Sidebar: What Uses Regular Expressions?
Regular expressions are a way of representing string
patterns for
searching in the UNIX editors, search programs, and
the awk programming
language. They provide a way of representing a general
string pattern
that could match either a specific fixed string, such
as someone's
name, "Larry," or any number of possible strings,
such as
"[Ll]arry," which matches whether the string
is capitalized
or not.
The editors ed, ex, and vi; the stream editor,
sed; the search programs grep and egrep (but
not fgrep); and the awk language all use regular expressions
in their searching operations.
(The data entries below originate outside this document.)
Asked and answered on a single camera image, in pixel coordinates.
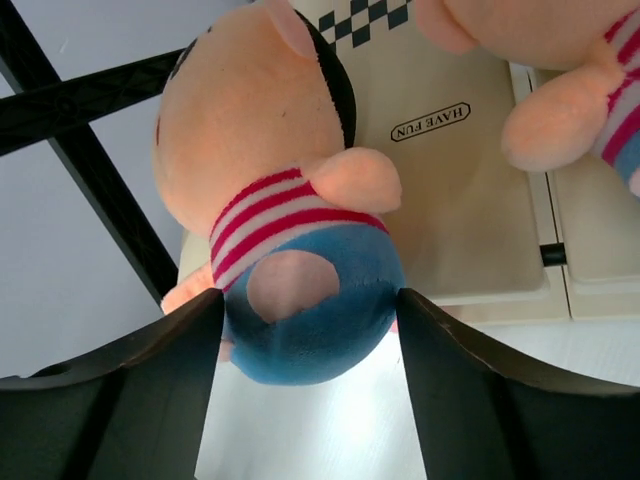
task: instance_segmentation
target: doll hand
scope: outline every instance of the doll hand
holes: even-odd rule
[[[523,170],[544,171],[587,153],[607,120],[607,81],[594,66],[583,66],[516,105],[502,137],[509,162]]]
[[[178,309],[208,288],[213,288],[211,263],[207,262],[171,289],[162,299],[160,307],[165,315]]]
[[[402,186],[395,166],[382,153],[350,148],[302,168],[318,195],[356,212],[386,213],[400,207]]]

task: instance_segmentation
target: black and white checkered pattern
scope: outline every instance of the black and white checkered pattern
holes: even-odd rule
[[[371,24],[386,21],[392,30],[409,21],[408,4],[412,0],[350,0],[350,14],[336,18],[336,10],[318,20],[320,33],[336,51],[340,41],[348,41],[357,48],[371,40]]]

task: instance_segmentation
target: striped shirt
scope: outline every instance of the striped shirt
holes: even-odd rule
[[[242,190],[225,207],[209,238],[216,288],[228,291],[254,263],[300,235],[335,225],[387,231],[379,217],[325,202],[299,168],[287,168]]]
[[[609,96],[609,117],[593,153],[614,166],[618,154],[640,126],[640,9],[616,22],[605,39],[615,49],[626,78]]]

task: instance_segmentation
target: printed label
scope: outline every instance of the printed label
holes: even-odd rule
[[[423,133],[432,132],[438,128],[453,125],[466,120],[471,114],[471,106],[460,102],[422,117],[401,123],[391,130],[391,140],[402,142]]]

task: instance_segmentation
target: stuffed doll
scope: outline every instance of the stuffed doll
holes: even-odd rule
[[[510,62],[567,73],[519,103],[503,149],[525,170],[592,153],[640,196],[640,0],[416,0],[441,48],[476,45]]]
[[[287,0],[219,18],[162,95],[158,191],[211,247],[162,307],[222,290],[221,352],[260,383],[330,380],[395,319],[404,275],[380,215],[400,206],[400,180],[353,147],[355,113],[338,58]]]

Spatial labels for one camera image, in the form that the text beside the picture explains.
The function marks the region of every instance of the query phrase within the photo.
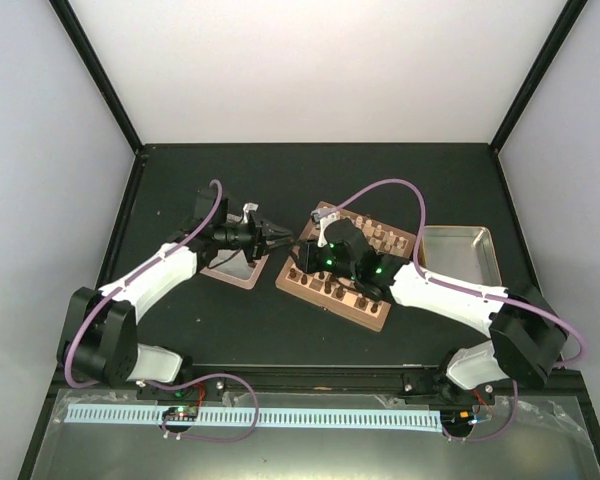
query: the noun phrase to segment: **white wall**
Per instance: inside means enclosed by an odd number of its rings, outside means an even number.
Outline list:
[[[0,0],[1,480],[18,475],[132,157],[49,3]]]
[[[72,0],[151,142],[488,142],[565,0]]]
[[[600,0],[589,2],[503,151],[540,282],[591,342],[600,420]]]

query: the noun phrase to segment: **wooden block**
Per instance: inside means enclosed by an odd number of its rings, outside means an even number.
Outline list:
[[[329,208],[333,205],[320,202],[316,208],[324,207]],[[341,210],[340,216],[341,218],[351,219],[356,227],[360,228],[365,235],[371,237],[369,243],[377,250],[380,249],[381,252],[390,251],[394,255],[411,258],[415,235],[347,210]],[[300,240],[317,237],[318,231],[309,220],[300,234]],[[404,244],[404,248],[398,248],[401,244]],[[420,263],[425,264],[422,254],[420,255]],[[290,275],[292,269],[295,271],[293,278]],[[384,327],[391,308],[390,304],[386,302],[376,303],[347,288],[339,292],[342,287],[332,279],[324,278],[325,275],[322,275],[323,278],[320,278],[320,274],[307,275],[305,284],[302,284],[302,276],[302,272],[295,268],[293,260],[288,258],[276,279],[276,287],[373,331],[379,332]],[[352,287],[353,282],[348,278],[340,278],[339,281],[347,287]]]

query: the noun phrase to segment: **black table surface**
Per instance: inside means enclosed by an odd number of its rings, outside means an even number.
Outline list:
[[[211,179],[299,234],[319,201],[338,203],[373,181],[399,177],[421,189],[427,224],[489,228],[504,285],[532,279],[498,159],[486,144],[156,145],[145,152],[115,278],[164,243]],[[417,229],[415,197],[398,185],[348,208]],[[450,319],[398,306],[382,332],[372,332],[278,290],[285,259],[285,251],[274,252],[250,291],[203,275],[182,283],[142,319],[140,341],[189,354],[199,365],[223,366],[435,365],[448,351],[483,341]]]

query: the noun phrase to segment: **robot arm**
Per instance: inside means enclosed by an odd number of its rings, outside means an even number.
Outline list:
[[[263,219],[257,205],[246,204],[241,216],[228,213],[224,198],[209,224],[196,238],[179,246],[211,210],[215,192],[199,193],[194,214],[146,262],[98,290],[81,288],[69,302],[57,360],[64,365],[74,337],[85,318],[103,298],[118,291],[85,332],[72,367],[111,387],[128,381],[176,379],[183,359],[161,347],[138,343],[137,324],[146,312],[180,283],[209,266],[218,250],[241,250],[247,262],[288,244],[289,230]]]
[[[449,352],[431,378],[411,384],[409,395],[435,394],[453,403],[461,391],[504,378],[527,387],[544,386],[567,334],[539,315],[488,296],[513,298],[552,312],[537,289],[530,285],[475,285],[427,270],[422,270],[422,276],[409,260],[376,252],[348,219],[322,223],[326,225],[320,238],[325,241],[300,244],[295,257],[298,269],[350,278],[356,290],[372,300],[428,310],[486,337],[480,345]],[[454,285],[454,289],[442,286],[444,283]]]

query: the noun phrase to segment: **metal tray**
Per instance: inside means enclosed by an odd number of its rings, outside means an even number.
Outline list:
[[[502,285],[486,227],[431,225],[424,228],[422,242],[428,270],[480,285]]]

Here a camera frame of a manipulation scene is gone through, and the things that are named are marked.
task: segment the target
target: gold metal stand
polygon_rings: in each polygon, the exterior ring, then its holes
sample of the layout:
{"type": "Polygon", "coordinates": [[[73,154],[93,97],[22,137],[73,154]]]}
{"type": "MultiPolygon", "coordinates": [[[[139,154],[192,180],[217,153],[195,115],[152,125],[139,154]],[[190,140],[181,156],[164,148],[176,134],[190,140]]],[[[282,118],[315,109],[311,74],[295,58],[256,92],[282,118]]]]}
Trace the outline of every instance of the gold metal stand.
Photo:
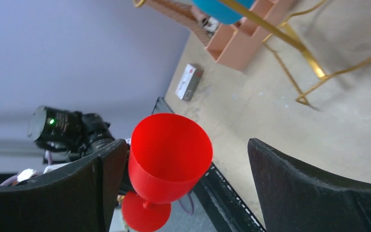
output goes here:
{"type": "Polygon", "coordinates": [[[264,39],[263,43],[265,47],[270,50],[275,58],[277,59],[278,63],[281,65],[283,68],[284,72],[288,76],[289,80],[295,87],[296,91],[299,93],[299,96],[296,98],[296,101],[298,103],[304,104],[304,105],[309,105],[308,100],[306,99],[306,96],[314,91],[315,89],[319,88],[321,85],[323,85],[326,81],[329,79],[343,74],[343,73],[348,73],[351,71],[354,71],[358,68],[361,68],[363,66],[371,64],[371,56],[367,58],[366,60],[360,62],[357,65],[354,65],[348,69],[340,70],[337,72],[334,72],[332,74],[326,74],[319,62],[312,56],[311,52],[306,48],[306,46],[300,41],[298,35],[295,33],[295,31],[292,29],[292,27],[288,24],[288,20],[290,20],[292,17],[299,16],[299,15],[304,15],[307,13],[310,13],[316,9],[318,9],[320,6],[322,6],[324,3],[327,2],[327,0],[322,0],[319,2],[316,6],[312,7],[311,9],[303,12],[298,12],[289,15],[279,26],[275,27],[274,25],[270,24],[269,22],[265,21],[255,13],[250,12],[248,9],[246,9],[244,6],[239,4],[238,2],[234,0],[218,0],[222,2],[224,5],[228,6],[229,8],[233,9],[234,11],[238,12],[239,14],[245,16],[247,19],[253,21],[254,23],[258,24],[259,26],[263,27],[267,31],[269,31],[271,34],[264,39]],[[272,36],[275,35],[282,39],[283,41],[287,42],[290,44],[292,47],[296,48],[298,51],[302,53],[302,56],[305,58],[305,60],[308,62],[308,64],[311,66],[312,70],[314,71],[315,75],[319,78],[319,82],[311,87],[309,90],[303,92],[301,88],[299,87],[298,83],[292,76],[292,74],[289,72],[288,68],[286,65],[283,63],[281,57],[278,55],[278,53],[273,50],[267,43],[266,41],[272,36]]]}

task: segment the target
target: gold metal rod
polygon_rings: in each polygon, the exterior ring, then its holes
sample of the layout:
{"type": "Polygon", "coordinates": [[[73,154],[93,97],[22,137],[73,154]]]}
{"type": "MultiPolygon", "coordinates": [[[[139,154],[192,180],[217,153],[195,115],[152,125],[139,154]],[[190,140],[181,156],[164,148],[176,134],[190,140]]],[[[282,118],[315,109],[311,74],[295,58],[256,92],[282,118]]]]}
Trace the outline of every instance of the gold metal rod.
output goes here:
{"type": "Polygon", "coordinates": [[[218,0],[218,1],[221,2],[222,4],[226,5],[227,7],[231,8],[233,11],[239,13],[240,15],[245,16],[247,19],[253,21],[254,23],[256,23],[258,25],[260,25],[265,30],[271,32],[275,36],[279,37],[281,40],[287,42],[288,44],[290,44],[291,46],[293,46],[294,48],[296,48],[300,52],[303,52],[303,51],[307,50],[306,47],[301,42],[296,41],[295,39],[293,39],[289,35],[283,33],[277,27],[275,27],[271,23],[267,22],[266,20],[264,20],[263,18],[261,18],[257,14],[249,11],[247,8],[245,8],[243,5],[239,4],[235,0],[218,0]]]}
{"type": "Polygon", "coordinates": [[[134,5],[134,7],[136,7],[136,8],[140,8],[140,7],[142,7],[144,4],[146,4],[146,1],[147,1],[147,0],[140,0],[139,2],[137,2],[136,0],[133,0],[133,5],[134,5]]]}
{"type": "MultiPolygon", "coordinates": [[[[282,67],[282,69],[284,70],[285,74],[288,76],[289,78],[289,81],[291,81],[291,83],[294,85],[295,89],[297,90],[297,92],[299,93],[299,95],[301,96],[303,94],[301,88],[299,87],[297,81],[295,81],[294,77],[292,76],[292,74],[289,72],[288,70],[288,67],[285,65],[285,63],[282,61],[281,57],[278,55],[278,53],[272,49],[266,42],[263,42],[264,46],[270,51],[272,52],[272,54],[274,55],[274,57],[276,58],[276,60],[278,61],[278,63],[280,64],[280,66],[282,67]]],[[[304,105],[309,105],[309,102],[308,102],[308,99],[306,99],[305,96],[302,97],[302,100],[299,100],[297,99],[296,100],[298,103],[301,103],[301,104],[304,104],[304,105]]]]}
{"type": "Polygon", "coordinates": [[[320,1],[317,5],[315,5],[314,7],[312,7],[311,9],[309,10],[306,10],[306,11],[301,11],[301,12],[296,12],[296,13],[293,13],[293,14],[290,14],[282,23],[281,23],[281,27],[283,27],[287,22],[288,20],[290,20],[291,18],[293,17],[296,17],[296,16],[300,16],[300,15],[306,15],[316,9],[318,9],[319,7],[321,7],[323,4],[325,4],[325,2],[327,2],[327,0],[322,0],[320,1]]]}

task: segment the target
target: goblet stem
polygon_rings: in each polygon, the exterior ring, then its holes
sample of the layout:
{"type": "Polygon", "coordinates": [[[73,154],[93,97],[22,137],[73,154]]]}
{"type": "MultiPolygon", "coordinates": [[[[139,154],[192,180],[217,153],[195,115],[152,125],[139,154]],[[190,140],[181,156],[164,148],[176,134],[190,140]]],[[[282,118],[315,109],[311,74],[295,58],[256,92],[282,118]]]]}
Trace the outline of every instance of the goblet stem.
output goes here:
{"type": "Polygon", "coordinates": [[[144,203],[143,203],[143,208],[147,208],[147,207],[149,207],[150,206],[150,202],[149,201],[145,201],[144,203]]]}

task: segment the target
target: small box
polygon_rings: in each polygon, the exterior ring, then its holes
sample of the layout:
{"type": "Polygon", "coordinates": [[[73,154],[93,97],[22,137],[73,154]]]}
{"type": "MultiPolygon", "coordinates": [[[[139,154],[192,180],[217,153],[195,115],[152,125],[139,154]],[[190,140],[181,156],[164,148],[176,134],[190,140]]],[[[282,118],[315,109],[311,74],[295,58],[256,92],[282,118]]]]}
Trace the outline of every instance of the small box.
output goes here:
{"type": "Polygon", "coordinates": [[[184,101],[191,100],[197,89],[197,85],[200,82],[202,73],[203,70],[198,68],[196,65],[187,64],[180,83],[178,83],[178,87],[175,91],[175,94],[179,99],[184,101]]]}

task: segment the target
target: red plastic goblet
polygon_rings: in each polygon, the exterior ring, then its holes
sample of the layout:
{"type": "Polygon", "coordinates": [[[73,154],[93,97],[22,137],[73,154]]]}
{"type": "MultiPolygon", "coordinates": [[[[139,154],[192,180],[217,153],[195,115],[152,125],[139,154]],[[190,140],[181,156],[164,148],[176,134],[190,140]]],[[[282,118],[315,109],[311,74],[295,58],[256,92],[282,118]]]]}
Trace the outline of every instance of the red plastic goblet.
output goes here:
{"type": "Polygon", "coordinates": [[[161,228],[171,202],[191,191],[212,160],[208,135],[191,119],[166,113],[143,119],[131,137],[128,174],[136,192],[122,203],[126,223],[140,232],[161,228]]]}
Other programs not included
with UNIX
but frequently found on UNIX systems, such as emacs
and Perl, also
use regular expressions. Furthermore, even programs
that you write
can use regular expressions, since the regcmp(1) program
will
precompile a regular expression into a C program, usable
by shell
scripts, and the regcmp(3G) function call will allow
the use
of regular expressions from within another C program.
Certain characters function as metacharacters -- that
is, as characters
that can be used either as commands or as literals in
a fixed string.
However, if a metacharacter is to function as an ordinary
character,
it's necessary to insert a symbol to prevent its being
interpreted
as a command. This is rarely a serious problem, since
the metacharacters
are punctuation characters that do not usually appear
with the alphanumeric
characters commonly used for searching.
The metacharacter most likely to be needed as a fixed
character is
the period (.), which might appear as a decimal point
in the
midst of a number you are searching for. If you specified
"23.45",
for example, since the period as a metacharacter stands
for any character,
you have actually asked for "23" followed
by any character
followed by "45". Since an actual period could
be the "any
character," this might work just as written, but
if the search
finds "23945," that would match, too! To force
the period
to be simply a period, put a backslash (\) in front
of it,
"23\.45". This is known as "escaping"
the metacharacter.
But if the backslash is used as an escape metacharacter,
how do you
specify the backslash? Use "\\", which makes
the backslash
metacharacter a regular backslash.
The vi editor is a screen-oriented front end to the
ex
editor. When you use vi's slash command (/) to search,
most of the regular expression metacharacters will work,
but some
do not. However, a few more of the metacharacters work
with ex.
Recall that any command in vi beginning with a colon
(:)
is really an ex command: thus, ":s" is the
ex substitute
command, which searches for a regular expression and
replaces it with
another regular expression. So, all of the regular expressions
that do not work in vi but do work in ex can
be made to work by using the equivalent ex colon command.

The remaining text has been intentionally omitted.